Of course it also has its “cheesecake” series that approach soft porn at times; and a genre of “cute girls doing cute things” shows that seem quite pointless in many cases. However, the flexibility of the medium means that a show is not necessarily nailed down to a single idea or trope. Sturgeon’s law again, although the opinion of where the magic remaining 10% varies considerably between fans.

What almost all anime has in common is a continuity from episode to episode that lends the chance for buildup, rather than each episode standing on its own. It shares this with the best of television drama, while allowing more creative freedom.

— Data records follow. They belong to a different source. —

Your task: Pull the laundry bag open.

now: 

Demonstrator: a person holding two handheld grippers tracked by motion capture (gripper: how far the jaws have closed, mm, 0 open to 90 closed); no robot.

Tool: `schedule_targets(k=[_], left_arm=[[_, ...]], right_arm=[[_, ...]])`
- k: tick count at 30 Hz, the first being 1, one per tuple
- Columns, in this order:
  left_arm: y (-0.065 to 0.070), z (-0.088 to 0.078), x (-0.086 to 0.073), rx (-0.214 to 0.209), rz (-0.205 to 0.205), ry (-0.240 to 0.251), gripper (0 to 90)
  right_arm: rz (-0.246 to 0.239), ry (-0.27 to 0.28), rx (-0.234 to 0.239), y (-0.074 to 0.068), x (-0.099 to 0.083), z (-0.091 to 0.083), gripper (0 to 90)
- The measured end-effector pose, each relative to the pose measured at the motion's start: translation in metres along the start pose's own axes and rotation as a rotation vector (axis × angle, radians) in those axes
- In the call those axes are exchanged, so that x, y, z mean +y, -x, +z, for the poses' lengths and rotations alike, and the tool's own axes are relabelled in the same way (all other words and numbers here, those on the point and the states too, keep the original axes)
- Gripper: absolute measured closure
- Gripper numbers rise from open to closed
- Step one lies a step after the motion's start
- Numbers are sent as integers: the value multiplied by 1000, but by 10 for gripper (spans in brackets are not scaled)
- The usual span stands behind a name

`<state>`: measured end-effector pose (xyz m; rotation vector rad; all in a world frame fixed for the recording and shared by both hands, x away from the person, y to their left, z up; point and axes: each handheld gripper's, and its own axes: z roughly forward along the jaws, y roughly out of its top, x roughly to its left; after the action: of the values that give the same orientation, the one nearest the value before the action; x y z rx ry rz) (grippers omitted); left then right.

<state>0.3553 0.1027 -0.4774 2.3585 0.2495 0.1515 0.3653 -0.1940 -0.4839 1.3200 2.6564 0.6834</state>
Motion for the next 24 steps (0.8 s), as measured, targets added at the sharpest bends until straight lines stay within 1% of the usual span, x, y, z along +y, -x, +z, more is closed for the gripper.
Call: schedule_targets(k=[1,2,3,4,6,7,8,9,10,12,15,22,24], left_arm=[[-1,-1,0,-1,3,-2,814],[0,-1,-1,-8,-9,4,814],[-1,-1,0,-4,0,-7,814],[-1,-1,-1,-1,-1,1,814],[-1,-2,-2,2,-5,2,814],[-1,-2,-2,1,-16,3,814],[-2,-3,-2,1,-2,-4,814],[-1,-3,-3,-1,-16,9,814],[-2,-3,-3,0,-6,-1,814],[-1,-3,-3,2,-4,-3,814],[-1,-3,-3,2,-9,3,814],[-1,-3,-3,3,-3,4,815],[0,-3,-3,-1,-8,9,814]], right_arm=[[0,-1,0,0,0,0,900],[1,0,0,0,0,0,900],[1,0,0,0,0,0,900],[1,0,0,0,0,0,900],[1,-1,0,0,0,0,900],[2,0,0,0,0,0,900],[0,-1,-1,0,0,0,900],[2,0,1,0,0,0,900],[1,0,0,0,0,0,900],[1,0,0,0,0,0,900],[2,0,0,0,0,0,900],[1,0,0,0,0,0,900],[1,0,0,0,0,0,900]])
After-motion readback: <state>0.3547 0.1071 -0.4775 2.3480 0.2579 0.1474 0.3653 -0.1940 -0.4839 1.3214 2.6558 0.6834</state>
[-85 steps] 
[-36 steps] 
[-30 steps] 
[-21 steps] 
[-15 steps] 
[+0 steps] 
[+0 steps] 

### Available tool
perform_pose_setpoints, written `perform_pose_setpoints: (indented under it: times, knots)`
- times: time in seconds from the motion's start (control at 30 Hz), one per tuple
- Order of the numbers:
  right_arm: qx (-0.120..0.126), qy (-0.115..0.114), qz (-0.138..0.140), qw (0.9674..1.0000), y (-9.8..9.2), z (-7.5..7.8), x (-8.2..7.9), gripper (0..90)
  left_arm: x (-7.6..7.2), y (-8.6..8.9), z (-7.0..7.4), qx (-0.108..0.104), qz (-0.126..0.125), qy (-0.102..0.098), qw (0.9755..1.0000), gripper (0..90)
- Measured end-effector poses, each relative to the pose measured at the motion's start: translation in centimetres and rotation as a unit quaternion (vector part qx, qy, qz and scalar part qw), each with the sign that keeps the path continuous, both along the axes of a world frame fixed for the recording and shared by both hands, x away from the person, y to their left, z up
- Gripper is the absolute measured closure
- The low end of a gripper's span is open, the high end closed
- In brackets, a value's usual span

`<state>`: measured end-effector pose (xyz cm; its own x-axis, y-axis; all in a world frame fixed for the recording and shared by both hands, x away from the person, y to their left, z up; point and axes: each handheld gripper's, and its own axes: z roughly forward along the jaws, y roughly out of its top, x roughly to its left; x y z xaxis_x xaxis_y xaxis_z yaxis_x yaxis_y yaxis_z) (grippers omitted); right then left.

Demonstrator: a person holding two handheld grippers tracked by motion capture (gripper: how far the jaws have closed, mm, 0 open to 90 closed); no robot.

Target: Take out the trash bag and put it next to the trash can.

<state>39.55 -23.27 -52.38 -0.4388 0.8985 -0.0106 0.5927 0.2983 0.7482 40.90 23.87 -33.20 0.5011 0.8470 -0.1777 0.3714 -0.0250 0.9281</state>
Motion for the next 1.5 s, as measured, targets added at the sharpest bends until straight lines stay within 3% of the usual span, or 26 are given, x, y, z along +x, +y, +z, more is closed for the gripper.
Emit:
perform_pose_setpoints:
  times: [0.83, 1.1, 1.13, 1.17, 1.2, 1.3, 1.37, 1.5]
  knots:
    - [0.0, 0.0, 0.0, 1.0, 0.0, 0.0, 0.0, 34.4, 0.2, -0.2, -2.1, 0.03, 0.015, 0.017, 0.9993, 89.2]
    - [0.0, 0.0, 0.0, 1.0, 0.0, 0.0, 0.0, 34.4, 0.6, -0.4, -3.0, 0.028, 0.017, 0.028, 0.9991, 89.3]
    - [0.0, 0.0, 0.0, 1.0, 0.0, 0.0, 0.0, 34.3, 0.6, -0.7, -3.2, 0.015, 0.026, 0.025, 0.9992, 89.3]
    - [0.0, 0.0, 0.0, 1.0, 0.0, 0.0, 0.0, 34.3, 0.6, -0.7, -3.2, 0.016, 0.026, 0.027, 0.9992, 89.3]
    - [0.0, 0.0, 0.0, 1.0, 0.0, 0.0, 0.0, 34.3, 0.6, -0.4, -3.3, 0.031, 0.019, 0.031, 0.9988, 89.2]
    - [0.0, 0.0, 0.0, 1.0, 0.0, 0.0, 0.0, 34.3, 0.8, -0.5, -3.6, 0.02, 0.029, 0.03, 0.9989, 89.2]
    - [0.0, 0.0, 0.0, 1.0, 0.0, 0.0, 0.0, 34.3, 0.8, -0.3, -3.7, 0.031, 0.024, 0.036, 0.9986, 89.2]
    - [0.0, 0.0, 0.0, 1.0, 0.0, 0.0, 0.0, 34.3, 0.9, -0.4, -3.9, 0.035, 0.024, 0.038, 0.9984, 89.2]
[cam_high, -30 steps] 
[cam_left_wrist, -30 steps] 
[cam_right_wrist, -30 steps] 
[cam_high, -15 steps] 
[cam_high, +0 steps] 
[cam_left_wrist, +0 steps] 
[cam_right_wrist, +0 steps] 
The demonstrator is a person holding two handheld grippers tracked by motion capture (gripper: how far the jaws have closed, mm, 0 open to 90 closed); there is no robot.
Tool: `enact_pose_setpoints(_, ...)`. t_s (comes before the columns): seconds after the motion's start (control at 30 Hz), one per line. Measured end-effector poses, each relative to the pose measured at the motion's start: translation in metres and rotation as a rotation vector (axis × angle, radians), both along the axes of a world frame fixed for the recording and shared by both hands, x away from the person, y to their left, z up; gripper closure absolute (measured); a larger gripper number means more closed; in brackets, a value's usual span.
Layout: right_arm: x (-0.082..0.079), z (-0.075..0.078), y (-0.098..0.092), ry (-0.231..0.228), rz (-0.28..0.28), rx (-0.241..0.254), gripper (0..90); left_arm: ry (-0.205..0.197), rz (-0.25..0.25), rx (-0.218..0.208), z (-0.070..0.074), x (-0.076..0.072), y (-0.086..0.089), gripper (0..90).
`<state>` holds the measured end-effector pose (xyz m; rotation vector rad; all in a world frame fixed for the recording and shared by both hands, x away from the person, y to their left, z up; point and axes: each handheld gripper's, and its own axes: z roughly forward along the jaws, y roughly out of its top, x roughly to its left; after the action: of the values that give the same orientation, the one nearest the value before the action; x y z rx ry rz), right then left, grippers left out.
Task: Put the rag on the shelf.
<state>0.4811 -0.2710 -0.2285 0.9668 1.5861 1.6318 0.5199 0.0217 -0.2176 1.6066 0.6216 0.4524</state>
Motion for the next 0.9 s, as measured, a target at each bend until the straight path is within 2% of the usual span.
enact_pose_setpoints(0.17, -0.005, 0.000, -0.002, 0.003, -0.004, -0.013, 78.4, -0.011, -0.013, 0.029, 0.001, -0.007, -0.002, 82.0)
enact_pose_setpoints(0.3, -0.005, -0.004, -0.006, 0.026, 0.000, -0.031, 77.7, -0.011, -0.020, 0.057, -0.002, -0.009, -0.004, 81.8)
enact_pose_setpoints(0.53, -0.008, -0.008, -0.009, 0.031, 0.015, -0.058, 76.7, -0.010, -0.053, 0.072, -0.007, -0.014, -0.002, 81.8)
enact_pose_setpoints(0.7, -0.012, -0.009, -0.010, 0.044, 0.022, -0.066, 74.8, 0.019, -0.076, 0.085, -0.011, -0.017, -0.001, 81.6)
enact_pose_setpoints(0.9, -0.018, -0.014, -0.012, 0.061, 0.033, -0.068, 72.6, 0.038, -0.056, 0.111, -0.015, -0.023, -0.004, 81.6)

Where it loses out in comparison with traditional non-animated drama is that it’s much harder to communicate subtle nuance of expression with animated figures. This is balanced a little by the existence of certain types of visual shorthand for the most common expressions. Unfortunately newcomers to the genre will typically miss these and so miss out on some of the depth of the shows.

Underappreciated Anime

Listing a few anime that I’ve particularly enjoyed but which rarely seem to rate a mention elsewhere:

  • Kurau – Phantom Memory. This explores issues including what it means to be human, treatment of alient intelligences, and abuse of power.
  • Alien 9. The anime for this is a bit weird but halts before getting to the interesting material, making it difficult to sympathise with the viewpoint character, Yuri. The anime keeps going , hinting darkly that the schools are being run more for the aliens’ benefit than the students’.
  • KamiChu! This is about an elementary school student who discovers one day that she has been promoted to being a god, or kami. She meets other gods and supernatural creatures, and gets roped into taking wish requests by her friends, and sponsoring the nearby temple. (US release only.)

I’ll probably add some more entries later on.